We display sportsbook fair value alongside prediction market prices for matching events but do not blend them into a single estimate. The two ecosystems have different participant bases, different liquidity profiles, and different regulatory constraints. When they disagree, the disagreement itself is informative.

Limitations

BaseCase is an informational tool. It does not place bets, manage accounts, or guarantee outcomes. All probability estimates are market-implied, not model-derived, and are subject to the limitations of the underlying market.

Our fair value estimates are backward-looking in the sense that they aggregate the current pricing of sportsbooks. They do not incorporate private information, sentiment analysis, or any form of fundamental modeling. When the collective market is wrong, our estimates will also be wrong.

Detected edges represent pricing discrepancies, not guaranteed profits. Odds can change between detection and execution. Books may limit accounts or void bets on suspected errors. Arbitrage execution requires simultaneous placement across platforms, which introduces latency and rejection risk.

The calibration weights underpinning the fair value model are derived from historical data and may not generalize perfectly to future market conditions. We mitigate this through out-of-sample validation and periodic refitting, but stationarity is an assumption, not a guarantee.

References

Clarke, S.R., Kovalchik, S.A., & Ingram, M. (2017). Adjusting bookmaker's odds to allow for overround. American Journal of Sports Science, 5(6), 45-49.

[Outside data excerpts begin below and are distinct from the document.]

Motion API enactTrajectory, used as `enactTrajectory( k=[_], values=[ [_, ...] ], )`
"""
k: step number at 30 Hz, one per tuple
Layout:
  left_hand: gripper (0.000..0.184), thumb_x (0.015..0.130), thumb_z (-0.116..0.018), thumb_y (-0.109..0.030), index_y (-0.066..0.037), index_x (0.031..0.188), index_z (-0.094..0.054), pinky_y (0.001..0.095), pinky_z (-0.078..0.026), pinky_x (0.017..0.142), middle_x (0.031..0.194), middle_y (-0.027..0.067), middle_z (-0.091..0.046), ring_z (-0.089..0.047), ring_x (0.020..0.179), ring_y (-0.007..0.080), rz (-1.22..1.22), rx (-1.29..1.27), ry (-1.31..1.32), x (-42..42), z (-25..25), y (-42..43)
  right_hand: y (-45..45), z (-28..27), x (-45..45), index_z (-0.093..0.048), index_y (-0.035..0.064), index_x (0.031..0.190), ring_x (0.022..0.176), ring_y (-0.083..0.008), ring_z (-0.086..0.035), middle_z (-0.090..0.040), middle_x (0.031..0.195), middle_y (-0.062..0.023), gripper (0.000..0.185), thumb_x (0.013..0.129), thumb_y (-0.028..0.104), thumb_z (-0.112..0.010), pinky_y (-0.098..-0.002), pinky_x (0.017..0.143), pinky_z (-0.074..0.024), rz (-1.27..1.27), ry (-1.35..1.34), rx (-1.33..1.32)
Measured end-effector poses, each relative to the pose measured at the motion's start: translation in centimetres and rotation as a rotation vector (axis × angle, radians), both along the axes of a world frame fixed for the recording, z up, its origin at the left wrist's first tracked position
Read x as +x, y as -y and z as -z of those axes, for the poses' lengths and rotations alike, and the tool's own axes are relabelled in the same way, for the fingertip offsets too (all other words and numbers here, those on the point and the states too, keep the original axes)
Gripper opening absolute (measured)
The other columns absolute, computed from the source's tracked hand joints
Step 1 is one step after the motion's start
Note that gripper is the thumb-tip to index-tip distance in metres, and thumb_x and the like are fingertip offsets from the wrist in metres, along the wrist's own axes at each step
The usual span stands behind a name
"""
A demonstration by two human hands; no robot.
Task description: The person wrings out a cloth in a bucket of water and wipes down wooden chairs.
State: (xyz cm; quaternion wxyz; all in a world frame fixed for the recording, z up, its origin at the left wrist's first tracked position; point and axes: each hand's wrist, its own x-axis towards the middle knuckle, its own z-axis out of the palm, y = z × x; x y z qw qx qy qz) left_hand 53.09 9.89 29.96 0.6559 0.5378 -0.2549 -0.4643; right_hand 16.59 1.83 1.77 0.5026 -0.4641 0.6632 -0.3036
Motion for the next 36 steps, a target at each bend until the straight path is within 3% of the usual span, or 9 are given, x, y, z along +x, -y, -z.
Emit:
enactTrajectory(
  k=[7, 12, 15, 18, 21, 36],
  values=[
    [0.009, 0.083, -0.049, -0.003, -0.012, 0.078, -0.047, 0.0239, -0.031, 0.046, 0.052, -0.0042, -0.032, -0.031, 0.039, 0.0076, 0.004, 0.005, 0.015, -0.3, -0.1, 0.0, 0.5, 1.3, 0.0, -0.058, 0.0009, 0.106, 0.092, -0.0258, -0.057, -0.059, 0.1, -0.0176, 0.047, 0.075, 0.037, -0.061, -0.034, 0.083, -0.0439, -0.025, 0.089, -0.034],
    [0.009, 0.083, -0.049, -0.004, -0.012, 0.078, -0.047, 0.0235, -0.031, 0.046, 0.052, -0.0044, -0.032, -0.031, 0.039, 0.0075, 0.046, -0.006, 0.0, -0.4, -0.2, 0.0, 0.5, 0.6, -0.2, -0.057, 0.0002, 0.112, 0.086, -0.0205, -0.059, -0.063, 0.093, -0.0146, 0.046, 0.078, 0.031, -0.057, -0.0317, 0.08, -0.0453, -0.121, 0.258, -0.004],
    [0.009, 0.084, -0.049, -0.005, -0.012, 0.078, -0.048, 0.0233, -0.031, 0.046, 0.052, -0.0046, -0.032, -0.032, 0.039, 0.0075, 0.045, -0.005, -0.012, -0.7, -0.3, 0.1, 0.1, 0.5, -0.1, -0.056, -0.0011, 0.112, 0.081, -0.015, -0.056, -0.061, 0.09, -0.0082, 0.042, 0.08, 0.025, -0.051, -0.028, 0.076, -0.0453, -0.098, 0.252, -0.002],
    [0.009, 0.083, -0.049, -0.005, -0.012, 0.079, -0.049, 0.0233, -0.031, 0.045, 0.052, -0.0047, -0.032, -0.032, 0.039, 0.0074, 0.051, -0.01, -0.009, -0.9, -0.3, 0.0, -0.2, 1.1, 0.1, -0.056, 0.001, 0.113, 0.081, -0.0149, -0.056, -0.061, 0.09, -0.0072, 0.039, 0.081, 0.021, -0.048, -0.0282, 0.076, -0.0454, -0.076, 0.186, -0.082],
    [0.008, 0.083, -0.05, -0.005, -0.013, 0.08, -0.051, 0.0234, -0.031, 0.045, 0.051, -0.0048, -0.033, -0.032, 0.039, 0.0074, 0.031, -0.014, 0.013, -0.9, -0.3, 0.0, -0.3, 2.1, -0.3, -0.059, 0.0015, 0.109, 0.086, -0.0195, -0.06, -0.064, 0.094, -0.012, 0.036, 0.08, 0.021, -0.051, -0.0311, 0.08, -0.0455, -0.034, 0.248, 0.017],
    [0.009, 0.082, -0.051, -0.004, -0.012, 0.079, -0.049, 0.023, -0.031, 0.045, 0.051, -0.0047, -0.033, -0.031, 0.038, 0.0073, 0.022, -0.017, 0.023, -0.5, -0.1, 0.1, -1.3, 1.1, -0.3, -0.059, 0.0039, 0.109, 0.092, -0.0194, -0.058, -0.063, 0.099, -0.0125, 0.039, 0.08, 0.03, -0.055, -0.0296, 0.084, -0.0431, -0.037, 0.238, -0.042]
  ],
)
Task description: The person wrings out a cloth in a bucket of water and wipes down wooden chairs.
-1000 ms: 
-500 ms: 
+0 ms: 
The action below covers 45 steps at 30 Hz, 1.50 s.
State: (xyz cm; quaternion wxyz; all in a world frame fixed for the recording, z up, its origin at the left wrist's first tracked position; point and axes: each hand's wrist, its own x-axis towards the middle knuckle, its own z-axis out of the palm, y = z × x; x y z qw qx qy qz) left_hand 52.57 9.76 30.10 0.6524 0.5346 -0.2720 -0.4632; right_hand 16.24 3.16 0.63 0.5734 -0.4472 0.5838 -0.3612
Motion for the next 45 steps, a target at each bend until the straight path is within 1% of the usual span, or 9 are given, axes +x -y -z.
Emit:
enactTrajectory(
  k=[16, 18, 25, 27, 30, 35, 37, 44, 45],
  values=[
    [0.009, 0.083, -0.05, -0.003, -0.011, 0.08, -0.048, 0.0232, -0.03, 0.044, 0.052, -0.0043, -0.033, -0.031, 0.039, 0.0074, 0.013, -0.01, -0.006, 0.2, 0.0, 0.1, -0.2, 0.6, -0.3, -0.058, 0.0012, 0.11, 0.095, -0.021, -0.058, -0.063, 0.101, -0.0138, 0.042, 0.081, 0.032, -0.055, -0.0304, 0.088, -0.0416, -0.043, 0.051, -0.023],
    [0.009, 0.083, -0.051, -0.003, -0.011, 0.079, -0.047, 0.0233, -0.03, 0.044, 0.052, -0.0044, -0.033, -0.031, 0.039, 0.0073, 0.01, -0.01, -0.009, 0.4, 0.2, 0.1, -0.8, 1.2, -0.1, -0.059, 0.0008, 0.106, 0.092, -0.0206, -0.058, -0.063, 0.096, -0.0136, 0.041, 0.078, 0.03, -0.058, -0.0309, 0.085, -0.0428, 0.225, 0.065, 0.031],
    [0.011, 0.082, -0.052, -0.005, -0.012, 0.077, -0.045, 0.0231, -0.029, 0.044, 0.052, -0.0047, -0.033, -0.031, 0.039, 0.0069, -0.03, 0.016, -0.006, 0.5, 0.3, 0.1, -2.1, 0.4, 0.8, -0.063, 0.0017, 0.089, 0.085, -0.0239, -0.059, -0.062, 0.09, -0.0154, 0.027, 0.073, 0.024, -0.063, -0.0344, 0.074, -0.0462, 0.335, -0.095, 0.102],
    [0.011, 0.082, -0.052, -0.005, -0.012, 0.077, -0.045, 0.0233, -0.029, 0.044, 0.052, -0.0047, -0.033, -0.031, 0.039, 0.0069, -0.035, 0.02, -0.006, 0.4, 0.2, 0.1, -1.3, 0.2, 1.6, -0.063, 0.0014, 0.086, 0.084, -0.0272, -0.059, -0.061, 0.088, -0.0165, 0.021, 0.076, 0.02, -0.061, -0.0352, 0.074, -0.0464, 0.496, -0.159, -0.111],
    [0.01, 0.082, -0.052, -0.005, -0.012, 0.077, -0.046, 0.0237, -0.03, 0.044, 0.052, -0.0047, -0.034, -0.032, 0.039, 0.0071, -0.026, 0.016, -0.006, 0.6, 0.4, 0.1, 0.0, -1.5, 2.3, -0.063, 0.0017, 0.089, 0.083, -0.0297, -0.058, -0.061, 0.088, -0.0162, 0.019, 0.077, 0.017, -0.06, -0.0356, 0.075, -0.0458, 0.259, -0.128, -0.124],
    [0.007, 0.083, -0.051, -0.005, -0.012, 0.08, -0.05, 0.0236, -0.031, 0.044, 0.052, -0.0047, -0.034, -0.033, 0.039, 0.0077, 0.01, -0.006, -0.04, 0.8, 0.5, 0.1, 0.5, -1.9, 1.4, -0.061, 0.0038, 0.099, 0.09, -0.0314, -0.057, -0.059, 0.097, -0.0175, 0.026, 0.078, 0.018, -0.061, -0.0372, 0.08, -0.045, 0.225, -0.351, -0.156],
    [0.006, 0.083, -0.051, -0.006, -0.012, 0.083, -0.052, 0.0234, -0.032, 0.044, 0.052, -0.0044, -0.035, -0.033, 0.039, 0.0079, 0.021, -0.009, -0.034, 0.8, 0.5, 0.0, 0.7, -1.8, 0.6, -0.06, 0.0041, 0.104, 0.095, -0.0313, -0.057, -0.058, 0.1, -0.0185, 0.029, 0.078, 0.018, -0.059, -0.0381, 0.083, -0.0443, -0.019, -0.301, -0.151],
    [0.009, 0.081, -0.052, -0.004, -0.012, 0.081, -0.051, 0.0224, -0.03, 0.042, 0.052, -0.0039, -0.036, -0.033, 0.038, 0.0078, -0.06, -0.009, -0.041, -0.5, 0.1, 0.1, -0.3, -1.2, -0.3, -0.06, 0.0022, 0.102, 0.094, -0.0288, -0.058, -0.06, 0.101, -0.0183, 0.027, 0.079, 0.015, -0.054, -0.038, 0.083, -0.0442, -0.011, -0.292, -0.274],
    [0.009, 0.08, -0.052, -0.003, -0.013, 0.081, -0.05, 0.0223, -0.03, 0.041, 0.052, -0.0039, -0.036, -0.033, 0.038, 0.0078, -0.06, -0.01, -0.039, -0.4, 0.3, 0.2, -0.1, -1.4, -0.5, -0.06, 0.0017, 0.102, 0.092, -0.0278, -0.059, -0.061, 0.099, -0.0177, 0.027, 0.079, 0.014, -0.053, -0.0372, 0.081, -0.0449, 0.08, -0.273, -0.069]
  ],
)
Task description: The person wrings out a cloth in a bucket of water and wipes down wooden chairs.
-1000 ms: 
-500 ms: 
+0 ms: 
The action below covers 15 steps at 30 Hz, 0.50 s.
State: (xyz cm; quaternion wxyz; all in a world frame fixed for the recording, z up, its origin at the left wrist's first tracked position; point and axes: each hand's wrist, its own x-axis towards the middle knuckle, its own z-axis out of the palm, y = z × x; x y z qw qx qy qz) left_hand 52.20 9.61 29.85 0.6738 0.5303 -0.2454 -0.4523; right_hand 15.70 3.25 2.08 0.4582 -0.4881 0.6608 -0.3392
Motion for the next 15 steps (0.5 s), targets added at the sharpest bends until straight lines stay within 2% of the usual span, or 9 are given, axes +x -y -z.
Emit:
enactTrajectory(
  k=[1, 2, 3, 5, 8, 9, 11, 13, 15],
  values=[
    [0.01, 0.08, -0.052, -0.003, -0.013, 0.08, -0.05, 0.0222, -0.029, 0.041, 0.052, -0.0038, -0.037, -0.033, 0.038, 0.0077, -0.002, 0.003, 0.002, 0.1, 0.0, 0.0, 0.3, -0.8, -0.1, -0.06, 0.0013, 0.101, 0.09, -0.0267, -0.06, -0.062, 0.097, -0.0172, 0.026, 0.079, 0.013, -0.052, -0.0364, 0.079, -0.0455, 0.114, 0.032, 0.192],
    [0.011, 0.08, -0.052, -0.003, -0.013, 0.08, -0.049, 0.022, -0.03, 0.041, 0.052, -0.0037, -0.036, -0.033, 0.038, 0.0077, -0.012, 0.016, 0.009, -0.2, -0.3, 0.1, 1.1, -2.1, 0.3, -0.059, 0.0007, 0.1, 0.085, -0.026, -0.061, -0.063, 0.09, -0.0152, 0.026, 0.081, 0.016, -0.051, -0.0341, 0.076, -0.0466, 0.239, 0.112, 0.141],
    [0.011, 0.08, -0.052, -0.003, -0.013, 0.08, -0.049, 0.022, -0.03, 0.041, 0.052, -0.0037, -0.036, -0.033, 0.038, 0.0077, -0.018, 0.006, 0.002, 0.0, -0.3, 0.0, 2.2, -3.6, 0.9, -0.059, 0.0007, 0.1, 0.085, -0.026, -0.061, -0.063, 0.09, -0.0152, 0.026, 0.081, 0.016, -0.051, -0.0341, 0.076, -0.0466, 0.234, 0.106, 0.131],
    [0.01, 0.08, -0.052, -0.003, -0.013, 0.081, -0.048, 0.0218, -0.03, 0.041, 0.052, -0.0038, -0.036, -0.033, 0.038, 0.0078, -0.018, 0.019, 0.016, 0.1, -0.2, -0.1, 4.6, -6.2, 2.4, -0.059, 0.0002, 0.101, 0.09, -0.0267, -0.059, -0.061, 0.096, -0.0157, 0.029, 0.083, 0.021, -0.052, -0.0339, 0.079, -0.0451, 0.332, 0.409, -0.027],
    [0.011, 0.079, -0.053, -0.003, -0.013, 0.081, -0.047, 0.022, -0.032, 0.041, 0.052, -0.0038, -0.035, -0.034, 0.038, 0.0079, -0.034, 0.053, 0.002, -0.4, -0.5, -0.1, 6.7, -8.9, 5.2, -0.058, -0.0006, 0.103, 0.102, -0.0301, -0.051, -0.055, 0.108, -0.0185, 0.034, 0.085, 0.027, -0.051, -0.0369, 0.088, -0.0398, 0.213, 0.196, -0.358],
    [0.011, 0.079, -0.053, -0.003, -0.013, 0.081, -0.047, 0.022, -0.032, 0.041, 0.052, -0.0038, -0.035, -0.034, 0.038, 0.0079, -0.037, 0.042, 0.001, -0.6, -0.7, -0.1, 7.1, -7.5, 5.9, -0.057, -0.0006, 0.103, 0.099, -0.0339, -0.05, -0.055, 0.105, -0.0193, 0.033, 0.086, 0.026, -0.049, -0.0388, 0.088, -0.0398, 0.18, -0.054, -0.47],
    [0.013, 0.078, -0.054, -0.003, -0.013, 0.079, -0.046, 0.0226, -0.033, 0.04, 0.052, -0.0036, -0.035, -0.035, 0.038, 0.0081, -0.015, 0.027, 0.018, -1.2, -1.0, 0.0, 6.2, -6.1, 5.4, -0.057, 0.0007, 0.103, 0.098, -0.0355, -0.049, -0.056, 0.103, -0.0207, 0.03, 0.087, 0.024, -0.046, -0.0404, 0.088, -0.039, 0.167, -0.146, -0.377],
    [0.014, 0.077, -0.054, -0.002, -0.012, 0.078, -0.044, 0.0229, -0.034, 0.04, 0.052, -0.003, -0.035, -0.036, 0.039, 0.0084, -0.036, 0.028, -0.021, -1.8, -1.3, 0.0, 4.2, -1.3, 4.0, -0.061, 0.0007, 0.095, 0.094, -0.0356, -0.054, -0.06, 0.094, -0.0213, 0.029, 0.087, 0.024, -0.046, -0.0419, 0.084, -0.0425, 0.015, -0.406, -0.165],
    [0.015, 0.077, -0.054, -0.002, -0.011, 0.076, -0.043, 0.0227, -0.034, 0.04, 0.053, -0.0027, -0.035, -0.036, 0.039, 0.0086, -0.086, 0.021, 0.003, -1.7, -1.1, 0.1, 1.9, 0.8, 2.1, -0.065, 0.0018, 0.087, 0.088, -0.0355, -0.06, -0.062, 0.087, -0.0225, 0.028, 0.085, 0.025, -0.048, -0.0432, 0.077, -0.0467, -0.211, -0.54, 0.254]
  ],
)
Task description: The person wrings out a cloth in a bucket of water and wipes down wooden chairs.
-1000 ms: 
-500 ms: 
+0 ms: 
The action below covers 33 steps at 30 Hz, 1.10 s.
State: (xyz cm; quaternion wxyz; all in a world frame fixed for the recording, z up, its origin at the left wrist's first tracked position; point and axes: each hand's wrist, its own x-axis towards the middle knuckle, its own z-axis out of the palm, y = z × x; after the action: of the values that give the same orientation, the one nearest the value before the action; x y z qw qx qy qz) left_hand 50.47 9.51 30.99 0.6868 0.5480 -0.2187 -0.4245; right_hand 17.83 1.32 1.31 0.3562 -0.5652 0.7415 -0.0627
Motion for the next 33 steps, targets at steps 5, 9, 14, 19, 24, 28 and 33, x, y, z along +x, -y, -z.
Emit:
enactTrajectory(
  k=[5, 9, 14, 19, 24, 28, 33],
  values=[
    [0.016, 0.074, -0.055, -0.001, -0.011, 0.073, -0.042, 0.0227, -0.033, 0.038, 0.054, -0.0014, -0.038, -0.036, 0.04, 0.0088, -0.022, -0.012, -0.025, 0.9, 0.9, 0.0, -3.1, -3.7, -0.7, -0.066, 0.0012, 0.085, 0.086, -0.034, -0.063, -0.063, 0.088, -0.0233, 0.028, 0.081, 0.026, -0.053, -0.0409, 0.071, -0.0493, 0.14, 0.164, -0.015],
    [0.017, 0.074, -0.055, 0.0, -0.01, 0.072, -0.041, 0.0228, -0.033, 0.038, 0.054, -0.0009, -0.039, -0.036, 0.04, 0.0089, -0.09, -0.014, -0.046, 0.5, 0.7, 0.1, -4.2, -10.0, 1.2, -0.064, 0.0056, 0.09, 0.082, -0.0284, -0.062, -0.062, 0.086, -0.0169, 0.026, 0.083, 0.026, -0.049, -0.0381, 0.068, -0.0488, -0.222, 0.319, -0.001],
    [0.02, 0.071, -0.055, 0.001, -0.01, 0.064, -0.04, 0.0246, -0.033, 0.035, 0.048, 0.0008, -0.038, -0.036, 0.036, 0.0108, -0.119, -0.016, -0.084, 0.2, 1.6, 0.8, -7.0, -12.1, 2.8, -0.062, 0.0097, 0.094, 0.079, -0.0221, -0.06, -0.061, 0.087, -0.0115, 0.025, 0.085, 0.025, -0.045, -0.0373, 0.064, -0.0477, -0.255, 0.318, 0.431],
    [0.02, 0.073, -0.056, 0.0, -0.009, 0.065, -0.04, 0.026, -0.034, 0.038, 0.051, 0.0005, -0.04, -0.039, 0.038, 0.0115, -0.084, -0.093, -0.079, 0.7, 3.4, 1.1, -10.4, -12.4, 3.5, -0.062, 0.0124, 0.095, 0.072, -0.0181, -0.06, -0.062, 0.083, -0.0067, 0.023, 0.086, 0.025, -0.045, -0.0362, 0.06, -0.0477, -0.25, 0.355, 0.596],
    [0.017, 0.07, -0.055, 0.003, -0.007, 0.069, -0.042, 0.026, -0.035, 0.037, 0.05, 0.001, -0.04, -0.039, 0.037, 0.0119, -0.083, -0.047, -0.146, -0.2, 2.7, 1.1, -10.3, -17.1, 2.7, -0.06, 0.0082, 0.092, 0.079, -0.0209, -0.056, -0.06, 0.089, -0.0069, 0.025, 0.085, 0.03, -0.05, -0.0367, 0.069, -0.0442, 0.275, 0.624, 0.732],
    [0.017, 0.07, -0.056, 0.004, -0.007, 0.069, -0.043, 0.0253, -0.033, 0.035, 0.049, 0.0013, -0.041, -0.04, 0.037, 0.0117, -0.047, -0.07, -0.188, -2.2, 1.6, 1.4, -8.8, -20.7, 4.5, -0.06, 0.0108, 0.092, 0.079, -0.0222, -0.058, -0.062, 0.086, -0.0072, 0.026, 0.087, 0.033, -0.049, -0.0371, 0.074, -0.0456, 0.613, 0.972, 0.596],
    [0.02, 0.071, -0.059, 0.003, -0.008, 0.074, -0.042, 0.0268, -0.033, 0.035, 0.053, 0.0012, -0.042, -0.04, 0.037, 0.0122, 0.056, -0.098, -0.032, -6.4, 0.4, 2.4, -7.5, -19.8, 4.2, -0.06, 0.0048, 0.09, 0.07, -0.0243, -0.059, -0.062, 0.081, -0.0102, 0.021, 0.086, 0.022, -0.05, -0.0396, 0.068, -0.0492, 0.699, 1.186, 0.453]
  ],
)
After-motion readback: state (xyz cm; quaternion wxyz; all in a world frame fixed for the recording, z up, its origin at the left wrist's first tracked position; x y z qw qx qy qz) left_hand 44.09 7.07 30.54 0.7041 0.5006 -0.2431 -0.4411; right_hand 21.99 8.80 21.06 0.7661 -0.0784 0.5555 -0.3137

Shin, H.S. (1991). Optimal betting odds against insider traders. The Economic Journal, 101(408), 1179-1185.

Snowberg, E. & Wolfers, J. (2010). Explaining the favorite-longshot bias: Is it risk-love or misperceptions? Journal of Political Economy, 118(4), 723-746.

Thorp, E.O. (2006). The Kelly Criterion in blackjack, sports betting, and the stock market. Handbook of Asset and Liability Management, Vol. 1, 385-428.

MacLean, L.C., Thorp, E.O., & Ziemba, W.T. (2011). The Kelly Capital Growth Investment Criterion. World Scientific.

Wolfers, J. & Zitzewitz, E. (2004). Prediction Markets. Journal of Economic Perspectives, 18(2), 107-126.

Bates, J.M. & Granger, C.W.J. (1969). The combination of forecasts. Journal of the Operational Research Society, 20(4), 451-468.